• Stars
    star
    346
  • Rank 122,430 (Top 3 %)
  • Language
    Julia
  • License
    MIT License
  • Created over 4 years ago
  • Updated 3 months ago

Reviews

There are no reviews yet. Be the first to send feedback to the community and the maintainers!

Repository Details

Metal programming in Julia

Metal.jl

Metal programming in Julia

With Metal.jl it's possible to program GPUs on macOS using the Metal programming framework.

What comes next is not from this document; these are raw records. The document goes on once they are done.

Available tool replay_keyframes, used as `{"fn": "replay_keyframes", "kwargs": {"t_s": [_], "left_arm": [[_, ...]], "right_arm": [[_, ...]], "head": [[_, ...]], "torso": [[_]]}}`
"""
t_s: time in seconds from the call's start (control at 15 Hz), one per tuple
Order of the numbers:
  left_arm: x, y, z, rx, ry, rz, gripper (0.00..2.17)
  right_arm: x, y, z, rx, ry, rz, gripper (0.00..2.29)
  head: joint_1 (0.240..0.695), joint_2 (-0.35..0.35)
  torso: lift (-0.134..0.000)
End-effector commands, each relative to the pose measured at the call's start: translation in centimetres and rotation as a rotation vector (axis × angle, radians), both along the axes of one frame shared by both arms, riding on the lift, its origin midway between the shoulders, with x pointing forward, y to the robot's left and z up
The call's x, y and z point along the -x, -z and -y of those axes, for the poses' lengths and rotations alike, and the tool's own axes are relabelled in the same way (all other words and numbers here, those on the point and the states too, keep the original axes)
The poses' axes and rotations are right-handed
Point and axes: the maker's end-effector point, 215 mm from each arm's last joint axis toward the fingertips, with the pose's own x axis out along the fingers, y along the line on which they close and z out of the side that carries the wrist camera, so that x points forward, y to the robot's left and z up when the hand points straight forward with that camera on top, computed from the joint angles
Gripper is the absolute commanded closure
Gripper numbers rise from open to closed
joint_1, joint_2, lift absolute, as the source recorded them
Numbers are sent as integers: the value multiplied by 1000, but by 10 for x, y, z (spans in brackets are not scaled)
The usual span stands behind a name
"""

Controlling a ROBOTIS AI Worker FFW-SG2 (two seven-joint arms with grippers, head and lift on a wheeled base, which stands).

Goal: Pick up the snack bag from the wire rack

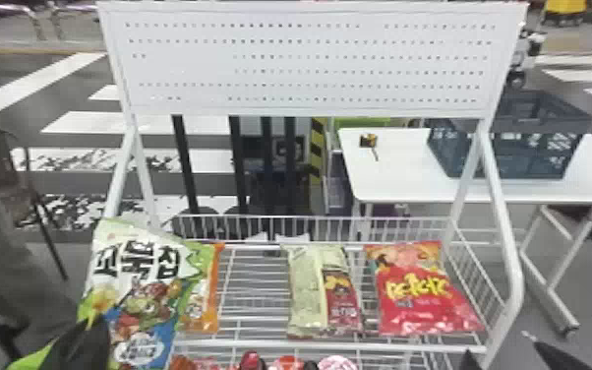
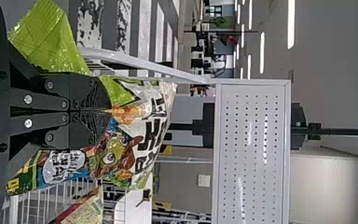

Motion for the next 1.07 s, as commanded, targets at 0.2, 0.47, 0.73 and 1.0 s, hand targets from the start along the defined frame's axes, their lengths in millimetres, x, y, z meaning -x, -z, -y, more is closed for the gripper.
{"fn": "replay_keyframes", "kwargs": {"t_s": [0.2, 0.47, 0.73, 1.0], "left_arm": [[0, 0, 10, 1, 15, 4, 1541], [-1, 0, 11, 2, 15, 3, 1541], [-3, 1, 11, -1, 17, 4, 1541], [-4, 2, 11, -3, 18, 4, 1541]], "right_arm": [[-91, 61, -11, -3, -11, -92, 127], [-146, 107, -5, 20, -2, -184, 127], [-184, 134, 12, 28, 26, -253, 127], [-197, 146, 14, 41, 23, -299, 529]], "head": [[499, 0], [499, 0], [499, 0], [499, 0]], "torso": [[0], [0], [0], [0]]}}
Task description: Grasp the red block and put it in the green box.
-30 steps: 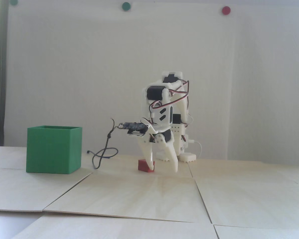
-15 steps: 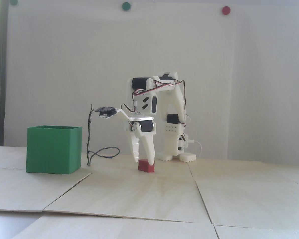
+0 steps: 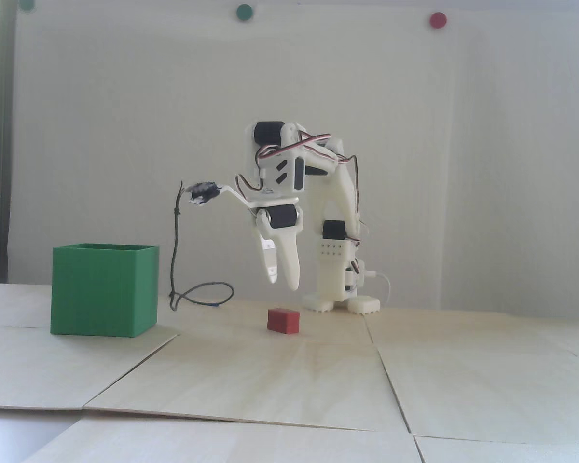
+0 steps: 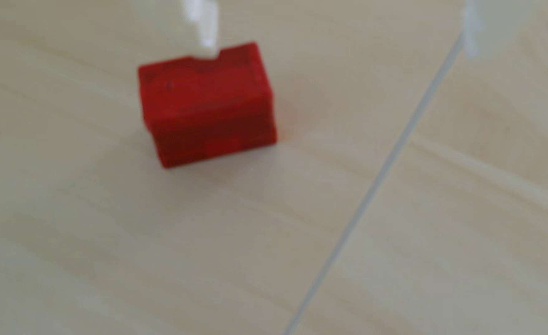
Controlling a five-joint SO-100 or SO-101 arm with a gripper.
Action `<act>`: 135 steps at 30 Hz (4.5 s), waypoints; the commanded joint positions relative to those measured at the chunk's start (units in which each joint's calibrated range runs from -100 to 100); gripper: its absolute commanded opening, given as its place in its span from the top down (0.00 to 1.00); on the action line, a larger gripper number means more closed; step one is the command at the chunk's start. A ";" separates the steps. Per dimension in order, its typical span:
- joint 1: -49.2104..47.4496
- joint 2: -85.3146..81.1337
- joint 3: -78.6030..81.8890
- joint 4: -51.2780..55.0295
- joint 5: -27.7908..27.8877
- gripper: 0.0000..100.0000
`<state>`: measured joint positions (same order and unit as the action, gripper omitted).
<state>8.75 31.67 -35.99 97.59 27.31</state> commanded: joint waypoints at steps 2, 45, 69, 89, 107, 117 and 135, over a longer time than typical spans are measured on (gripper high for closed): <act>3.43 -1.71 -4.12 1.91 -0.03 0.72; -0.43 -11.26 25.25 -12.09 11.48 0.72; 0.38 -11.18 25.96 -5.77 17.67 0.72; 1.10 -10.87 25.96 -6.27 17.62 0.98; 0.94 -11.03 25.34 -6.36 20.27 0.64; -0.67 -10.55 25.70 -6.61 25.58 0.64; -2.28 -10.47 34.48 -6.61 30.06 0.64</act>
<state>7.45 25.78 -2.95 90.68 57.00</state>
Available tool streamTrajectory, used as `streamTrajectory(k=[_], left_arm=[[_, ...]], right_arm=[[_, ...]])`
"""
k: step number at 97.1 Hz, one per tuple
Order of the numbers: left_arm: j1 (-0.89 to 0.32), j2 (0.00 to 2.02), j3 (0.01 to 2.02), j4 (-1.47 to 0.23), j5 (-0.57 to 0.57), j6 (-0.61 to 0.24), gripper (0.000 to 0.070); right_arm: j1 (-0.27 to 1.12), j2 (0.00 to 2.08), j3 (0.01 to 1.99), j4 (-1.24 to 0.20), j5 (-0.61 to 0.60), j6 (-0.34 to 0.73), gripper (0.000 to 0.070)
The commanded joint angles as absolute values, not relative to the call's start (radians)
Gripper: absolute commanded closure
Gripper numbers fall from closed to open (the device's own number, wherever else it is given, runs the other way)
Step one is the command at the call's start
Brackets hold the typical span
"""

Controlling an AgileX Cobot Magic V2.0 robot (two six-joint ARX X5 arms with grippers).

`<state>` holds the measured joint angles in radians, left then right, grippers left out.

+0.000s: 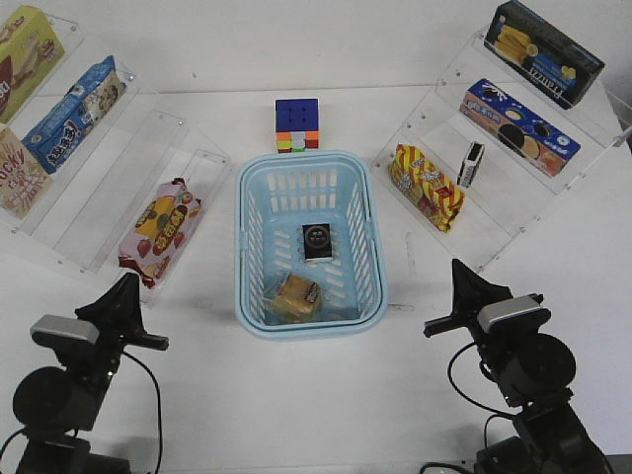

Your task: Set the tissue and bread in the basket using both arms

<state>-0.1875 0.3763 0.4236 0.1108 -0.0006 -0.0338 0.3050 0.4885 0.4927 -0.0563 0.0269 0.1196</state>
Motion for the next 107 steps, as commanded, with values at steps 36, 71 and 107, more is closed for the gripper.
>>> streamTrajectory(k=[36,71,107], left_arm=[[-0.134,0.039,0.071,0.123,-0.047,-0.02,0.0699],[-0.125,0.007,0.014,0.089,-0.045,-0.019,0.0699],[-0.125,0.006,0.014,0.092,-0.045,-0.019,0.0699]], right_arm=[[0.308,0.49,0.501,-0.045,0.027,0.115,0.0696],[0.308,0.49,0.501,-0.045,0.027,0.115,0.0696],[0.308,0.49,0.501,-0.045,0.027,0.115,0.0696]])
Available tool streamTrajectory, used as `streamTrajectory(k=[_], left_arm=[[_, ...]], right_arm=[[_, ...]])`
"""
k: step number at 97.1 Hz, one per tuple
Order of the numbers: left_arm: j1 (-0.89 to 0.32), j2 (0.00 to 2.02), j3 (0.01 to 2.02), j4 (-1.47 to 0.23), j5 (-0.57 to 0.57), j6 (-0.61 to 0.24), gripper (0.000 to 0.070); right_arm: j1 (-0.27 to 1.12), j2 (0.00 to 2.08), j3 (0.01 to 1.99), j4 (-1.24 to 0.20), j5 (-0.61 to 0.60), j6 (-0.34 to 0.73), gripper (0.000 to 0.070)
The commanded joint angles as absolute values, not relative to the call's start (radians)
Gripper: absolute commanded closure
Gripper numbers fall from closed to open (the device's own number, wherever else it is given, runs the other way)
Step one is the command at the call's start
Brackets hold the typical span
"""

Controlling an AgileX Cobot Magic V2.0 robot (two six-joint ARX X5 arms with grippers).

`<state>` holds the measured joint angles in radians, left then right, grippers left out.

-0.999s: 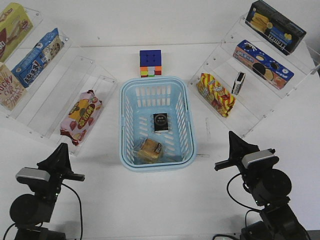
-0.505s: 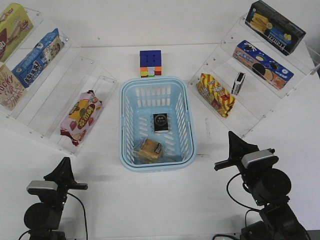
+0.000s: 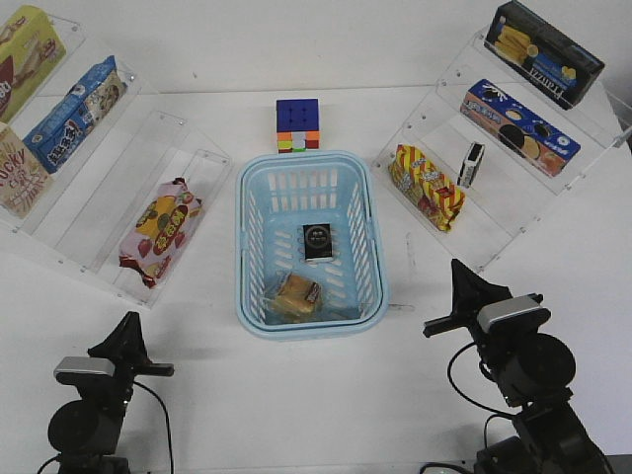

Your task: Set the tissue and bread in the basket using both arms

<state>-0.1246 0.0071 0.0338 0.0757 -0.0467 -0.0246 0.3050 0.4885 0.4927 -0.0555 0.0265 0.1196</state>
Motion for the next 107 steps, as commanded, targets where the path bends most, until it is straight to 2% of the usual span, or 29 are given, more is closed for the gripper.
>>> streamTrajectory(k=[1,26,32,42,64,79,94,107], left_arm=[[-0.125,0.006,0.014,0.092,-0.045,-0.019,0.0699],[-0.125,0.006,0.014,0.091,-0.045,-0.019,0.0699],[-0.125,0.006,0.014,0.091,-0.045,-0.019,0.0699],[-0.125,0.006,0.014,0.092,-0.045,-0.019,0.0699],[-0.125,0.006,0.014,0.092,-0.045,-0.019,0.0699],[-0.125,0.006,0.014,0.091,-0.045,-0.019,0.0699],[-0.125,0.006,0.014,0.091,-0.045,-0.019,0.0699],[-0.125,0.005,0.014,0.091,-0.045,-0.019,0.0699]], right_arm=[[0.308,0.49,0.501,-0.045,0.027,0.115,0.0696],[0.307,0.49,0.501,-0.049,0.032,0.092,0.0696],[0.305,0.488,0.5,-0.049,0.035,0.062,0.0696],[0.278,0.45,0.466,-0.047,0.043,-0.053,0.0696],[0.173,0.271,0.229,0.017,0.043,-0.16,0.0696],[0.109,0.124,0.088,-0.004,0.046,-0.165,0.0696],[0.068,-0.002,0.012,-0.096,0.046,-0.159,0.0696],[0.059,0.001,0.012,-0.124,0.054,-0.148,0.0696]])
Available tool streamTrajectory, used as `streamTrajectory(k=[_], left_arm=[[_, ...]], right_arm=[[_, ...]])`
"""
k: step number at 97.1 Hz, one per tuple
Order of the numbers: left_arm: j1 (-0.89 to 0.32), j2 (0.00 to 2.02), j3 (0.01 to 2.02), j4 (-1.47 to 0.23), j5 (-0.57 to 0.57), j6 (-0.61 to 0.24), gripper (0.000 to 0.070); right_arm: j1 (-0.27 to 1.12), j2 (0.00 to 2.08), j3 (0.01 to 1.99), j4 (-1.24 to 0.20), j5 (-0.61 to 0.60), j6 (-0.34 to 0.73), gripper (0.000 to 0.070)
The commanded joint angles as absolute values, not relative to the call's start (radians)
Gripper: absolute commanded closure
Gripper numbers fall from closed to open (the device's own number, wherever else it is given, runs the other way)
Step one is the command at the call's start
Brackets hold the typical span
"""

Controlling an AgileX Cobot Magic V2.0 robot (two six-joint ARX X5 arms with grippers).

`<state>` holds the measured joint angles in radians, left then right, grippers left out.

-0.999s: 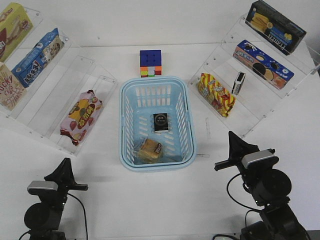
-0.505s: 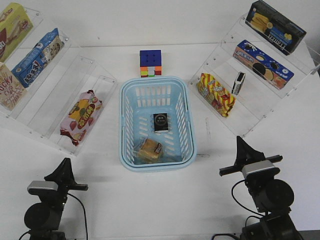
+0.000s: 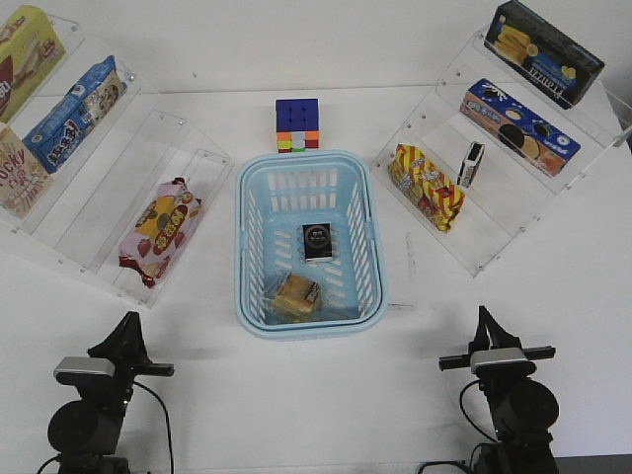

The package is a work-in-progress. There are bugs, functionality is missing, and performance hasn't been optimized. Expect to have to make changes to this package if you want to use it. PRs are very welcome!

Requirements

  • Mac device with M-series chip
  • Julia 1.8
  • macOS 13 (Ventura)

These requirements are fairly strict, and are due to our limited development resources (manpower, hardware). Technically, they can be relaxed. If you are interested in contributing to this, see this issue for more details. In practice, Metal.jl will probably work on any macOS 10.15+, and other GPUs that are supported by Metal might also function (if only partially), but such combinations are unsupported for now.

Quick start

Metal.jl can be installed with the Julia package manager. From the Julia REPL, type ] to enter the Pkg REPL mode and run:

pkg> add Metal

Or, equivalently, via the Pkg API:

julia> import Pkg; Pkg.add("Metal")

For an overview of the toolchain in use, you can run the following command after importing the package:

julia> using Metal

julia> Metal.versioninfo()
macOS 13.5.0, Darwin 22.6.0

Toolchain:
- Julia: 1.9.3
- LLVM: 14.0.6

Julia packages:
- Metal.jl: 0.5.0
- Metal_LLVM_Tools_jll: 0.5.1+0

1 device:
- Apple M2 Max (64.000 KiB allocated)

Array abstraction

The easiest way to work with Metal.jl, is by using its array abstraction. The MtlArray type is both meant to be a convenient container for device memory, as well as provide a data-parallel abstraction for using the GPU without writing your own kernels:

julia> a = MtlArray([1])
1-element MtlArray{Int64, 1}:
 1

julia> a .+ 1
1-element MtlArray{Int64, 1}:
 2

Kernel programming

The above array abstractions are all implemented using Metal kernels written in Julia. These kernels follow a similar programming style to Julia's other GPU back-ends, and with that deviate from how kernels are implemented in Metal C (i.e., indexing intrinsics are functions not arguments, arbitrary aggregate arguments are supported, etc):

julia> function vadd(a, b, c)
           i = thread_position_in_grid_1d()
           c[i] = a[i] + b[i]
           return
       end
vadd (generic function with 1 method)

julia> a = MtlArray([1,1,1,1]); b = MtlArray([2,2,2,2]); c = similar(a);

julia> @metal threads=2 groups=2 vadd(a, b, c)

julia> Array(c)
4-element Vector{Int64}:
 3
 3
 3
 3

Profiling

This package also supports profiling GPU execution for later visualization with Apple's Xcode tools. The easiest way to generate a GPU report is to use the Metal.@profile macro as seen below. To profile GPU code from a Julia process, you must set the METAL_CAPTURE_ENABLED environment variable before importing Metal.jl. On the first Metal command detected, you should get a message stating "Metal GPU Frame Capture Enabled" if the variable was set correctly:

julia> ENV["METAL_CAPTURE_ENABLED"] = 1
julia> using Metal

julia> function vadd(a, b, c)
           i = thread_position_in_grid_1d()
           c[i] = a[i] + b[i]
           return
       end

julia> a = MtlArray([1]); b = MtlArray([2]); c = similar(a);
... Metal GPU Frame Capture Enabled

julia> Metal.@profile @metal threads=length(c) vadd(a, b, c);
[ Info: GPU frame capture saved to julia_capture_1.gputrace

This will generate a .gputrace folder in the current directory. To view the profile, open the folder with Xcode.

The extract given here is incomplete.